The required answer is the count of lines in the records that contain "door", with no other text.

____ Records to use

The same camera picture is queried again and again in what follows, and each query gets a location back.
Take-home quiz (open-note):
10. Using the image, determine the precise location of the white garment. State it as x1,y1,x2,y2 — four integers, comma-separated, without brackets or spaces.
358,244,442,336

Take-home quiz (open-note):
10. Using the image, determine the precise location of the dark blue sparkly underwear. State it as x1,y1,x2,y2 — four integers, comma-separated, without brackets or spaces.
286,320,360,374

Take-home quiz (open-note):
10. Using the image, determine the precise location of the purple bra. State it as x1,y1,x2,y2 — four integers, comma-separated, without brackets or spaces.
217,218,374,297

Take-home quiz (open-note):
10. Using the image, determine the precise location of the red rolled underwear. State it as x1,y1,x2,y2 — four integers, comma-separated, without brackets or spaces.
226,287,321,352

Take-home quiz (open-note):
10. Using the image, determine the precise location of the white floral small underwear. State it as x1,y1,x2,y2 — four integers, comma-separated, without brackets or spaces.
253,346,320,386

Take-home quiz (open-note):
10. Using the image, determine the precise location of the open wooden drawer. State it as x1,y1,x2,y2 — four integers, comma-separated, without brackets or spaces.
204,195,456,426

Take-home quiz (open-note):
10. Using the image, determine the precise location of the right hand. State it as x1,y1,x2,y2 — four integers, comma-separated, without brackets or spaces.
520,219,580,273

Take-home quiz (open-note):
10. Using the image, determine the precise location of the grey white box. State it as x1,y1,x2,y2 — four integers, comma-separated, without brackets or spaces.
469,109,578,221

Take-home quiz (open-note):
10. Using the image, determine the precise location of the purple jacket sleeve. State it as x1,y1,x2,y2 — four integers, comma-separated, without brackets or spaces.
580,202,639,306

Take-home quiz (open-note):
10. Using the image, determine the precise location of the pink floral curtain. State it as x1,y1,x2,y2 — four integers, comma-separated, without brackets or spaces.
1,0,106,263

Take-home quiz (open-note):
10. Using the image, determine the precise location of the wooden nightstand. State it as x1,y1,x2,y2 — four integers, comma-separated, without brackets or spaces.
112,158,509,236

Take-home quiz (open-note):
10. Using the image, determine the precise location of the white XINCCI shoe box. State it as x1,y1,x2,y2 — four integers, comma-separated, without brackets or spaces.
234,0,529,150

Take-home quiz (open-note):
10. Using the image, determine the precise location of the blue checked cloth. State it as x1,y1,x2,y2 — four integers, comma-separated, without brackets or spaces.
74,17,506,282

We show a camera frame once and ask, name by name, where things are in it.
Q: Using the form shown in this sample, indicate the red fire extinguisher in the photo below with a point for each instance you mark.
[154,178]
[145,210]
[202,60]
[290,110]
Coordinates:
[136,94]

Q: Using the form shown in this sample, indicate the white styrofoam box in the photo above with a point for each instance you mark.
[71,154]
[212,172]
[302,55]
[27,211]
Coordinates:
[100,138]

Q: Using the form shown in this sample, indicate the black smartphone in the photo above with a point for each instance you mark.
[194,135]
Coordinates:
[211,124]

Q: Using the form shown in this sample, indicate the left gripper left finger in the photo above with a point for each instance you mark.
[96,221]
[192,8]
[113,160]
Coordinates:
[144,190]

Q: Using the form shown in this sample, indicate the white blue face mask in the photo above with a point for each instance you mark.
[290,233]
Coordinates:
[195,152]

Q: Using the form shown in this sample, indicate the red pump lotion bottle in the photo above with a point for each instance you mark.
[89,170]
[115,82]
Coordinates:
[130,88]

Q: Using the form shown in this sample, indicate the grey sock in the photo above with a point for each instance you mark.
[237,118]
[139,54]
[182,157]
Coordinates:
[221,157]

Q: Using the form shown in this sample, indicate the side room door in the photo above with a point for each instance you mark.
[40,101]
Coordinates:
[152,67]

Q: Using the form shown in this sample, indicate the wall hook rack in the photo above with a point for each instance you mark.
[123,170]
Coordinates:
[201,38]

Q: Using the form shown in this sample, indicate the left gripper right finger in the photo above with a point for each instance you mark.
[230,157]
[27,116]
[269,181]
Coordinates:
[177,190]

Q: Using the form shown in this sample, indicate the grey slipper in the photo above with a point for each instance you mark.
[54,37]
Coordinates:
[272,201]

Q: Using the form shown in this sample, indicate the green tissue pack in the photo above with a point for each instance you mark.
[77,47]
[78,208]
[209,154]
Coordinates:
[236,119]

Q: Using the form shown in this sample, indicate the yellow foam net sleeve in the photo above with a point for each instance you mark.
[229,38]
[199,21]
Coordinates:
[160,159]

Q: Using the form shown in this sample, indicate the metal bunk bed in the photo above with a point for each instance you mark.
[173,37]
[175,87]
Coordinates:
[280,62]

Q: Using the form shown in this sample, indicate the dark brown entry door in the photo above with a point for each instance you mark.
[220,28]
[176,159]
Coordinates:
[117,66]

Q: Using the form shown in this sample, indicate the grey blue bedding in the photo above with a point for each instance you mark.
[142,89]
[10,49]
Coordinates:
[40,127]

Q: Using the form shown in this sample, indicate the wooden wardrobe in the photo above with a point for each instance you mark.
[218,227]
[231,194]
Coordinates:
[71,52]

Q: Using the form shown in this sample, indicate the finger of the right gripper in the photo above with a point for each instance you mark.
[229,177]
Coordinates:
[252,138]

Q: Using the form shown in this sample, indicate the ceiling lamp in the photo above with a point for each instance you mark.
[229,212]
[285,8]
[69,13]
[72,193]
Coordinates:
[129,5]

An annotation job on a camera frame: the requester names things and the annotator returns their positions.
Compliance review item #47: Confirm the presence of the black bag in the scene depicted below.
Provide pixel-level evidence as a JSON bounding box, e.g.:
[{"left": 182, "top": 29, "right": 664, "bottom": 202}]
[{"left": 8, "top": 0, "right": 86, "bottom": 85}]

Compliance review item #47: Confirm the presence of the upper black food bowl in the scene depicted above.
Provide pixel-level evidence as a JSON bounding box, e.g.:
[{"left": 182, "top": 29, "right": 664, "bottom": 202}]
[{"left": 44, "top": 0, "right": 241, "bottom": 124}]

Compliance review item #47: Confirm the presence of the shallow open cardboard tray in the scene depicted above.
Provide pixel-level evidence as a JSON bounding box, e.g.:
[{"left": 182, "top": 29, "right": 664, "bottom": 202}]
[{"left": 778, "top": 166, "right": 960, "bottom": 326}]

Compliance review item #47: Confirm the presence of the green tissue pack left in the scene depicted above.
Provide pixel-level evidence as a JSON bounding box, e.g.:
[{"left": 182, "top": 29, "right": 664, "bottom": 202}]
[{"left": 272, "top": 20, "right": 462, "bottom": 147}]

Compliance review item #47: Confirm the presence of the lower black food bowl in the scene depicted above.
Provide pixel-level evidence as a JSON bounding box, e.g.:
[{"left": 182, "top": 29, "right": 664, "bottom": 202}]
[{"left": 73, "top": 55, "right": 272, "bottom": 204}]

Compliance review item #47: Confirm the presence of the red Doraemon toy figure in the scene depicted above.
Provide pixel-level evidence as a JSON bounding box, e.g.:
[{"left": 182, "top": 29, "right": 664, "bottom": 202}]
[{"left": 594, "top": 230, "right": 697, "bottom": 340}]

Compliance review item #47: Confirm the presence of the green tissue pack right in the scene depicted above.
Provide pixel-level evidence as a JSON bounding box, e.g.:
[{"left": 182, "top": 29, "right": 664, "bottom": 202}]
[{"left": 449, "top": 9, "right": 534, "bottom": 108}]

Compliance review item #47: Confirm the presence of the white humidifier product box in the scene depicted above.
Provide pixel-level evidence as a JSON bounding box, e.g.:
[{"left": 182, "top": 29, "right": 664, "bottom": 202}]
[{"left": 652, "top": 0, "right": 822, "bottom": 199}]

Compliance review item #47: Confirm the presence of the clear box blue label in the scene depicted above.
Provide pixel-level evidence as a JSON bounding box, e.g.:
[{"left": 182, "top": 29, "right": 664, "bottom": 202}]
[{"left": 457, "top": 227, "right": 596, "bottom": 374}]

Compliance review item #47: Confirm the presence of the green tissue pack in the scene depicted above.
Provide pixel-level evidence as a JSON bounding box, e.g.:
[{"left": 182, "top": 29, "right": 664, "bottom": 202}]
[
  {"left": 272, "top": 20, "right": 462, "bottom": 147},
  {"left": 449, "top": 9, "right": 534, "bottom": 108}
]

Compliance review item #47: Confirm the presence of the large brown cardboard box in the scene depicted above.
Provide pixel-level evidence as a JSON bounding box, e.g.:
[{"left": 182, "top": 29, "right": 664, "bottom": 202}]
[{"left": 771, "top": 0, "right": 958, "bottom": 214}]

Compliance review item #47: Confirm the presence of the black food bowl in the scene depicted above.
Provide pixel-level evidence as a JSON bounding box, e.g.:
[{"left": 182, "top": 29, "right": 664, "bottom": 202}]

________

▸ Written reply: 2